2026-05-21 中国科学院(CAS)

Dominant species of the deepest hard-substrate fauna in the Kermadec and Mariana trenches. (Image by IDSSE)
<関連情報>
- https://english.cas.cn/newsroom/research-news/202605/t20260521_1159697.shtml
- https://www.science.org/doi/10.1126/science.aea7086
原生生物が優占する硬質基質動物群は、海洋の最深部で繁栄する Protist-dominated hard substrate faunas thrive at the deepest ocean depths
Xikun Song, Andrew J. Gooday, Dennis P. Gordon, Daniel Leduc, […] , and Xiaotong Peng
Science Published:14 May 2026
DOI:https://doi.org/10.1126/science.aea7086
Editor’s summary
Characterizing life at the deepest depths of the ocean is extremely challenging, involving sampling at depths between 9000 and 11,000 meters. Our knowledge of these communities is thus relatively limited. Song et al. report a wide array of species sampled by a manned submersible in the Kermedec and Mariana trenches. They describe a new fauna characterized by mostly filamentous and sedentary protists and forams. Particularly surprising was the presence of heterotrophic, rather than chemolithoautotrophic, organisms feeding on terrestrial pine pollen. The authors argue that similar communities occur across the deepest ecosystems, with implications for understanding carbon hotspots at these depths. —Sacha Vignieri
Abstract
Deep-sea hard substrates host faunal novelties and distinct evolutionary lineages.
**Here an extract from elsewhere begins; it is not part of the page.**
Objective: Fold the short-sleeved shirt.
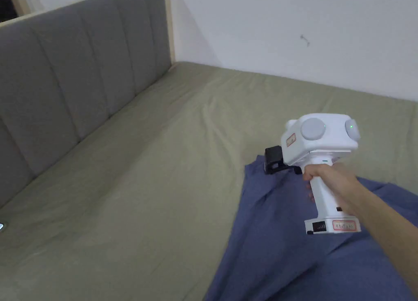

However, sessile organisms on rocks are difficult to sample and largely unknown at extreme hadal depths. Here, we report a deep hard-substrate fauna (9000 to 10,898 meters), comprising 32 species of six protist and metazoan phyla, most millimeter-sized and new to science, from the Kermadec and Mariana trenches, using the manned submersible Fendouzhe. We show that the filamentous organisms dominating these assemblages are heterotrophic foraminiferans, challenging the earlier chemolithoautotrophic hypothesis. Large-scale seafloor imaging and sampling suggest that similar protistan-dominated sessile communities thrive in seven hadal regions around Oceania. These faunas open new perspectives on biodiversity at the deepest ocean depths and unveil widespread, but previously unrecognized, carbon hotspots in global hadal trenches.